Atemwegs-zentrierte interstitielle Fibrose
Synonyme: Atemwegszentrierte Fibrose, bronchiolozentrische interstitielle Pneumonie
Englisch: airway-centered interstitial fibrosis, centrilobular fibrosis
Definition
Die Atemwegs-zentrierte interstitielle Fibrose, kurz ACIF, ist eine seltene Erkrankung, die durch fibrotische Veränderungen um die Bronchiolen (bronchiolozentrisch) gekennzeichnet. Ein Teil der Fälle ist auf Inhalationsschäden oder Aspiration zurückzuführen, die ACIF tritt aber auch idiopathisch auf.
Epidemiologie
Typischerweise sind Frauen im 40. bis 50. Lebensjahr betroffen.
Ätiologie
Die genaue Ätiologie der ACIF ist derzeit (2024) unklar. Sie stellt vermutlich ein Reaktionsmuster auf verschiedene Umweltfaktoren dar:
- Inhalative Noxen (z.B. chemische Dämpfe, Schimmelpilze)
- gastroösophageale Refluxkrankheit (GERD)
- Medikamenten-Nebenwirkung
- chronisch-rezidivierende Infektionen
- Nikotinabusus (< 50 %): kann zur Schädigung beitragen. Die meisten Patienten sind jedoch Nichtraucher.
Klinik
Die ACIF ist gekennzeichnet durch chronischen Husten und langsam progrediente Dyspnoe. Im Lungenfunktionstest liegt eine restriktive Ventilationsstörung vor.
Radiologie
Das Röntgen-Thorax kann unauffällig sein.
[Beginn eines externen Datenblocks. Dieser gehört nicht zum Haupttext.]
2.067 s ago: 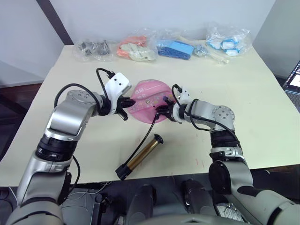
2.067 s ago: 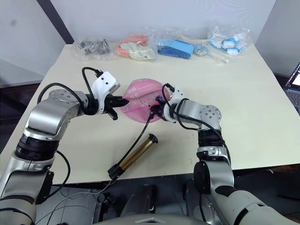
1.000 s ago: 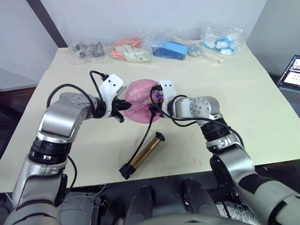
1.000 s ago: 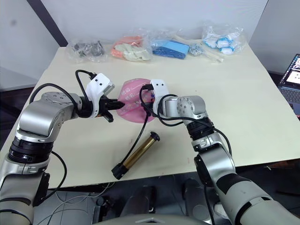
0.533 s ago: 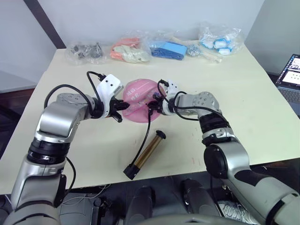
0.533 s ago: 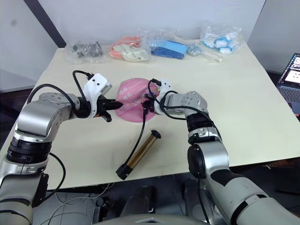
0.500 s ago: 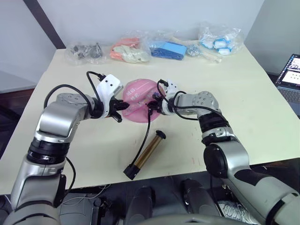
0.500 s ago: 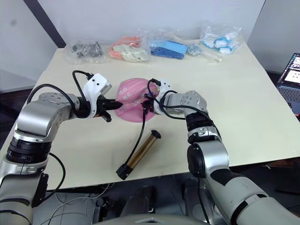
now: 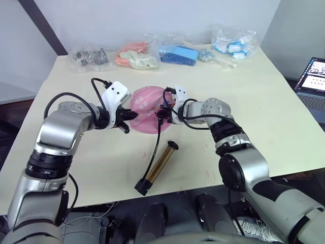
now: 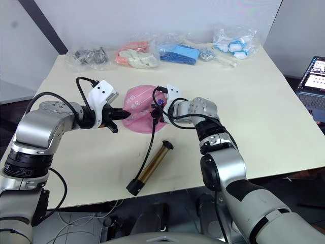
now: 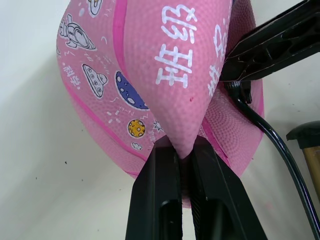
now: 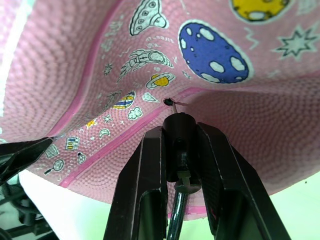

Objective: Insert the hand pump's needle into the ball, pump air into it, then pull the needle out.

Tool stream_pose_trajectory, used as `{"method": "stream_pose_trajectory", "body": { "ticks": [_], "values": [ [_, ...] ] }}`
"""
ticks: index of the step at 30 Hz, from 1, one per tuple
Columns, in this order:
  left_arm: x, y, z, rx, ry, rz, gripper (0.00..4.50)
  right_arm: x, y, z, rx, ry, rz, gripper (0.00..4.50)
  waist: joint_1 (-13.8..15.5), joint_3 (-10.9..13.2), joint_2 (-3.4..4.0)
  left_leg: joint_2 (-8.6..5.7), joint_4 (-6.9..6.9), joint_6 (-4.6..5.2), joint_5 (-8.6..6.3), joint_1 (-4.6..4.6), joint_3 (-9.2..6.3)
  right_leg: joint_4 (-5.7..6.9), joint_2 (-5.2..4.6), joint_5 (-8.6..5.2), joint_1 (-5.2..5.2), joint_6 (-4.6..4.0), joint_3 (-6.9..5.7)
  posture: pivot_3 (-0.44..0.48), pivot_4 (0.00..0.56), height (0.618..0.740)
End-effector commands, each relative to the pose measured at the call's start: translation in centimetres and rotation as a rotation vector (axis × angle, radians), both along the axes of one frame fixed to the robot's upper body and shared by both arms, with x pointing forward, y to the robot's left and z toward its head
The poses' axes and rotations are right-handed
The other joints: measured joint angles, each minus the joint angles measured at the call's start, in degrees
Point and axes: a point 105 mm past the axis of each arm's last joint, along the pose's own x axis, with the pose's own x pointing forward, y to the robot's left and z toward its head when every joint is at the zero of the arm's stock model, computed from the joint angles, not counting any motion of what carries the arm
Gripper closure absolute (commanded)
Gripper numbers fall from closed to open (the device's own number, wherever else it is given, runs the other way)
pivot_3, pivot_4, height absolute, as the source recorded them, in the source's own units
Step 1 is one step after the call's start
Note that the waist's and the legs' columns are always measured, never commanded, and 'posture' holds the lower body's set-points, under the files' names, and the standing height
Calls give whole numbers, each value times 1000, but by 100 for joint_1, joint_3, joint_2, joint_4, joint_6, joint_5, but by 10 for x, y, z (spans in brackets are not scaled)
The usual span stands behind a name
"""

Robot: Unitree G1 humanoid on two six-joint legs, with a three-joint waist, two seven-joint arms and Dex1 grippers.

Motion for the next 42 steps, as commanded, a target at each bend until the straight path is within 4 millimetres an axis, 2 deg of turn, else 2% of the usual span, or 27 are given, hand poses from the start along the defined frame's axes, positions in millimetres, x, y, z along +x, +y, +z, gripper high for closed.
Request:
{"method": "stream_pose_trajectory", "body": {
  "ticks": [1,9,15,20,24,33,42],
  "values": [
    [-22,-36,-10,-184,145,-235,4500,-10,30,22,59,-79,59,4159,-3,0,0,0,0,0,0,0,0,0,1,0,0,0,0,0,150,740],
    [-19,-32,-14,-221,189,-280,4500,-17,23,23,34,-90,111,4159,5,0,0,1,0,0,0,-7,-2,-7,0,0,-2,0,-2,0,150,740],
    [-12,-30,-12,-234,182,-268,4500,-17,26,18,-84,-214,162,4159,5,0,0,-2,-1,-1,0,-7,-2,-8,-3,0,-2,0,-2,0,150,740],
    [-11,-30,-12,-232,176,-269,4500,-13,26,15,-108,-276,168,4159,4,0,0,-2,-1,-1,0,-5,-2,-7,-3,0,-1,0,-2,0,150,740],
    [-12,-32,-12,-235,179,-270,4500,-13,30,13,-46,-254,160,4159,3,0,0,-1,-1,-1,0,-3,-2,-5,-3,0,-1,0,-1,0,150,740],
    [-14,-31,-14,-234,187,-261,4500,-15,37,-6,-76,-230,183,4159,-10,-5,0,0,-3,-1,0,5,0,-3,-2,0,1,0,4,0,150,740],
    [-11,-30,-11,-221,149,-254,4500,-15,46,7,-79,-332,229,4159,-20,-8,0,4,-5,-1,0,13,2,-1,4,0,4,-1,10,0,150,740]
  ]
}}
Mögliche Befunde sind Bronchialwandverdickungen, zentrale Ringschatten und Architekturstörungen.
In der CT finden sich folgende Befunde:
- verdicktes peribronchovaskuläres Interstitium
- Traktionsbronchiektasen und -bronchiolektasen
- retikuläre Verdichtungen, oft mit Milchglastrübungen (Crazy Paving)
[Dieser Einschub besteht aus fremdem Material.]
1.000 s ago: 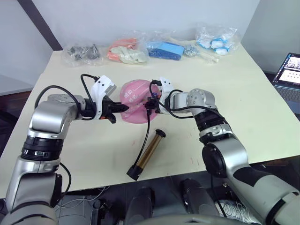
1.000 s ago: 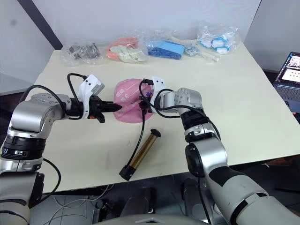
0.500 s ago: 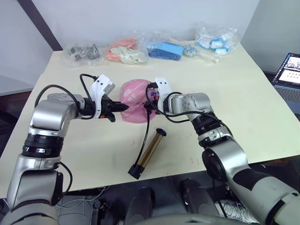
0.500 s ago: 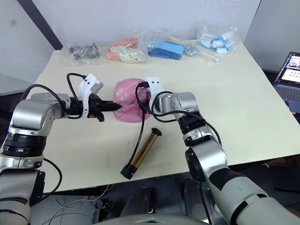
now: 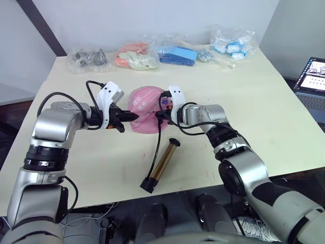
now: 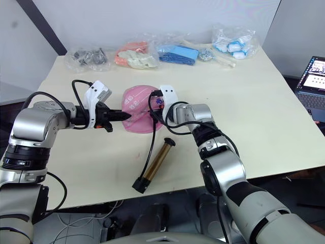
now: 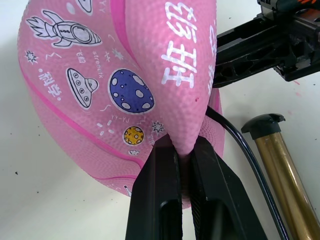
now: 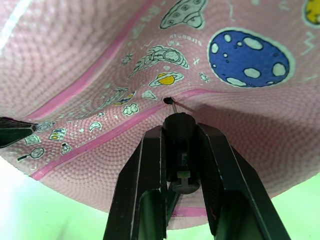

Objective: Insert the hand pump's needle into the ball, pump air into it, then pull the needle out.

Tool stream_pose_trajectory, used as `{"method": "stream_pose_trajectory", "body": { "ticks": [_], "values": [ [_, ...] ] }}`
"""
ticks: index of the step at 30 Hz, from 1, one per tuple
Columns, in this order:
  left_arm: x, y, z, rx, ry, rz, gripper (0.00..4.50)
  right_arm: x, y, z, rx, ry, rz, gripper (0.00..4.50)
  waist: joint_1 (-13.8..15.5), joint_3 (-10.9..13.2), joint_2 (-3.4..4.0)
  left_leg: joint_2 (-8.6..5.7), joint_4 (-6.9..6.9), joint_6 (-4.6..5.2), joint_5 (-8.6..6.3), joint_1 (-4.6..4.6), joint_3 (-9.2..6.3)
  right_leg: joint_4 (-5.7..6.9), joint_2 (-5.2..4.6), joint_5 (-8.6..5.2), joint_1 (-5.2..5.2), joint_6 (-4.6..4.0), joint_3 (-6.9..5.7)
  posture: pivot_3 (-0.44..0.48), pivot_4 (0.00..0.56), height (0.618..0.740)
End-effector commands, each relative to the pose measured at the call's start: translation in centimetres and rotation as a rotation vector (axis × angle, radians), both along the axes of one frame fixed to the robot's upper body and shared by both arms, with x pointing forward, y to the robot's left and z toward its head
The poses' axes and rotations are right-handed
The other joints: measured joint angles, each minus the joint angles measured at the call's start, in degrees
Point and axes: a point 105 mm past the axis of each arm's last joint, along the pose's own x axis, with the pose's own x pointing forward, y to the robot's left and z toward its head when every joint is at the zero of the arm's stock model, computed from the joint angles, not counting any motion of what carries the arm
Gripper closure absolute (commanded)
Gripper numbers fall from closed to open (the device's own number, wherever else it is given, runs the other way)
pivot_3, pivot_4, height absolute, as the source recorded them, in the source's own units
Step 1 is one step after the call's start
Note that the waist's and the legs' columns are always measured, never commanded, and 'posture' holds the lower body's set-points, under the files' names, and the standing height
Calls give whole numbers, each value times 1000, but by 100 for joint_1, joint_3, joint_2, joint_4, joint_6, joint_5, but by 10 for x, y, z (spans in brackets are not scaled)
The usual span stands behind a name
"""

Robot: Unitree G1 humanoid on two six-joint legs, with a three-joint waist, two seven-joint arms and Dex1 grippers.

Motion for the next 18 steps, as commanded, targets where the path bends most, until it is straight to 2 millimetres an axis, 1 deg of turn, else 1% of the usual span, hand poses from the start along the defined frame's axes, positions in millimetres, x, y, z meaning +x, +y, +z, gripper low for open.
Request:
{"method": "stream_pose_trajectory", "body": {
  "ticks": [1,6,7,10,14,15,18],
  "values": [
    [-12,-35,-6,-57,23,-172,4500,-19,38,12,22,-50,92,4159,1,0,0,0,0,0,0,0,0,0,0,0,0,0,0,0,150,740],
    [-4,-27,-2,6,-92,-164,4500,-19,29,13,44,-13,71,4159,20,0,0,0,0,-1,0,-3,-2,0,-3,0,-1,-1,-1,0,150,740],
    [-3,-26,-3,4,-94,-162,4500,-18,28,14,45,-14,67,4159,33,0,1,1,0,-1,0,-3,-2,0,-5,0,-1,-1,-2,0,150,740],
    [0,-24,-2,-10,-97,-149,3379,-17,25,13,41,-11,57,4159,80,0,1,-4,1,-1,0,-8,-5,-2,-11,1,-1,-1,-6,0,150,740],
    [1,-23,-1,-17,-117,-146,1513,-16,23,11,31,-8,45,4159,115,0,0,-10,2,-1,0,-9,-4,-3,-16,1,0,0,-8,0,150,740],
    [1,-24,0,-21,-122,-147,1193,-16,23,11,30,-9,43,4159,118,1,1,-10,2,-1,0,-8,-4,-3,-16,1,-1,0,-8,0,150,740],
    [1,-24,1,-20,-129,-151,1193,-16,23,11,30,-9,41,4159,130,0,1,-10,2,-1,0,-9,-5,-3,-16,1,-1,0,-9,0,150,740]
  ]
}}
- nur geringes Honeycombing
- unscharf begrenzte zentrilobuläre Milchglasherde
- Mosaikmuster: Air Trapping (multilobular, geographisch) und sekundäre Vasokonstriktion (Hypoventilation der Alveolen distal der bronchiolären Obstruktion)
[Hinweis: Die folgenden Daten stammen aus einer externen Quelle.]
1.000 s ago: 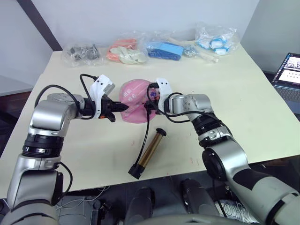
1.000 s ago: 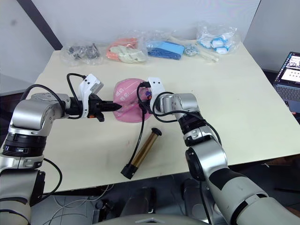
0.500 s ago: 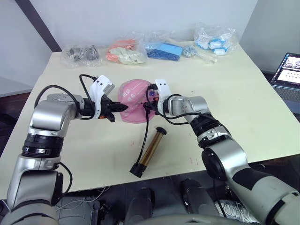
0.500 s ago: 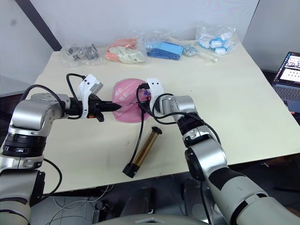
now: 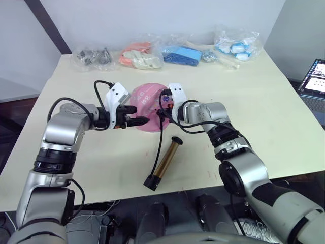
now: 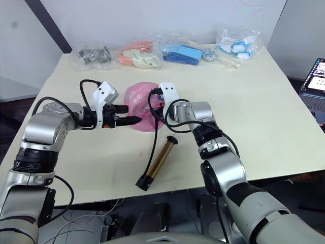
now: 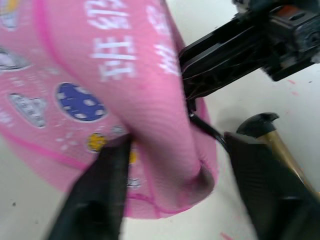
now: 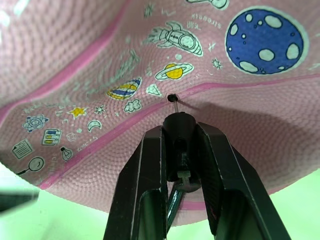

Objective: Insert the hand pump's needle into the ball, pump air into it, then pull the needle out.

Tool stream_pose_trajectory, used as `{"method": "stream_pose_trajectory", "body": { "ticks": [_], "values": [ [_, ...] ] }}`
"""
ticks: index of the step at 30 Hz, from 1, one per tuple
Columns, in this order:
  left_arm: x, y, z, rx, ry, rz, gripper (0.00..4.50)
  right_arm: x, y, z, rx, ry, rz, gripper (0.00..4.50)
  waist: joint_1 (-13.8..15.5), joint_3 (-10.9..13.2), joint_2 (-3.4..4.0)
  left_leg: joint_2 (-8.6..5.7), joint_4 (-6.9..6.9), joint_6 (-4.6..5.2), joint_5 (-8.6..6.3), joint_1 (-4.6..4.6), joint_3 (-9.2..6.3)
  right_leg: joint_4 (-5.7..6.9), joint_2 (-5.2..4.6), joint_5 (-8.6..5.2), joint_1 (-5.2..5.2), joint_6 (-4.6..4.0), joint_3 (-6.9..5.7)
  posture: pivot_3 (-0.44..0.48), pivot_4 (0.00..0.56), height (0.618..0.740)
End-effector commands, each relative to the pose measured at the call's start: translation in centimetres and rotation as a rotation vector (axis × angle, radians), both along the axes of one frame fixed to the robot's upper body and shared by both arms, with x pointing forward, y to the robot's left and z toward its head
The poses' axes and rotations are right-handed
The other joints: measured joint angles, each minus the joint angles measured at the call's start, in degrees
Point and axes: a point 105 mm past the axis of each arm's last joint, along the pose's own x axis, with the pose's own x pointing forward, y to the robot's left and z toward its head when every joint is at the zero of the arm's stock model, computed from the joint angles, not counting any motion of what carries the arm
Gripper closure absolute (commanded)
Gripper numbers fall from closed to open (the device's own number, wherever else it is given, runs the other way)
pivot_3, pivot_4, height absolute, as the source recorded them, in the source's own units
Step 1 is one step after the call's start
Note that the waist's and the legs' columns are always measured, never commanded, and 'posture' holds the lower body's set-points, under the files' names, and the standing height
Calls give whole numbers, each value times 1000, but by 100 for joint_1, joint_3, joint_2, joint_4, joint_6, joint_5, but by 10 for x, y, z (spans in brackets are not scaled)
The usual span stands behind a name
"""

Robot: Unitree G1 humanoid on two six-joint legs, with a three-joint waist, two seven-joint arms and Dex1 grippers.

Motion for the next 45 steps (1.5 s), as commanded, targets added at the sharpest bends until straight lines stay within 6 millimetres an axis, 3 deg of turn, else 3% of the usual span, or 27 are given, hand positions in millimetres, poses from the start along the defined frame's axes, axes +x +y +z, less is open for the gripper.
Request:
{"method": "stream_pose_trajectory", "body": {
  "ticks": [1,18,33,44,45],
  "values": [
    [-3,-10,1,-19,-15,-50,1193,-16,27,3,45,3,57,4159,9,0,0,0,0,0,0,0,1,0,0,0,0,0,0,0,150,740],
    [12,5,4,7,-70,96,1193,-12,25,5,47,-12,33,4159,54,0,0,-2,0,0,0,-2,-1,-1,-2,0,0,0,-2,0,150,740],
    [5,18,23,-24,-111,136,1193,-10,26,4,52,-14,15,4159,42,2,1,-3,-2,0,0,-9,-6,-6,-3,0,-5,0,-7,0,150,740],
    [3,6,28,-9,-186,227,1193,-9,28,4,55,-11,17,4159,46,2,1,-3,-2,-1,0,-11,-8,-6,-5,0,-5,0,-9,0,150,740],
    [3,6,27,6,-192,226,1717,-10,28,3,55,-10,18,4159,46,2,1,-3,-2,-1,0,-11,-8,-6,-5,0,-5,0,-9,0,150,740]
  ]
}}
- Verteilung: insbesondere zentral und peribrochovaskulär sowie Unterlappen-betont
Pathohistologie
Pathohistologisch zeigt die ACIF eine variable Kombination aus interstitieller Fibrose und Inflammation. Um die Bronchioli respiratorii und terminales besteht eine chronische zentrilobuläre Entzündung. Weiterhin ist das peribronchovaskuläre Interstitium verdickt. Der subpleurale Raum ist nicht ausgespart. Traktionsbronchiektasen und -bronchiolektasen kommen vor. Des Weiteren zeigt sich eine bronchioläre Metaplasie, das heißt Flimmerepithel breitet sich entlang der Alveolarsepten aus. Dieser Prozess wird als Lambertose bezeichnet.
Differenzialdiagnosen
- Hypersensitivitätspneumonitis: Häufigste Ursache ist die Allergenexposition gegenüber Trichsporon asahii oder Trichosporon mucoides ("Sommer-Alveolitis"), geringeres Risiko bei Rauchern, Lymphozytose (insbesondere CD8-T-Zellen), betont in mittleren und kranialen Lungenarealen, kann ein NSIP-Muster und Mosaikmuster aufweisen
- RB-ILD: Fast alle Patienten sind Raucher. Oberlappen-betonte zentrilobuläre, unscharf begrenzte Noduli, milde Bronchialwandverdickungen, Unterlappen-betonte retikuläre Vedichtungen, zentrilobuläres Lungenemphysem. Klinische Symptome sind Husten, Dyspnoe und feine basale endexspiratorische Rasselgeräusche. Ansprechen auf Glukokortikoide
- Sarkoidose: perilymphatische Verteilung, Lymphadenopathie. Betont im Oberlappen
- idiopathische Lungenfibrose: subpleurale Retikulationen, Traktionsbronchiektasen und Honeycombing insbesondere in den mittlere und untere Lungenareale
- NSIP: basale retikuläre Verdichtungen und Milchglastrübungen. Atemwegszentrierte lymphozytische Infiltrate in Alveolarespten, Architekturstörung
Therapie
Derzeit existiert keine etablierte Therapie der ACIF. Häufig werden Glukokortikoide eingesetzt.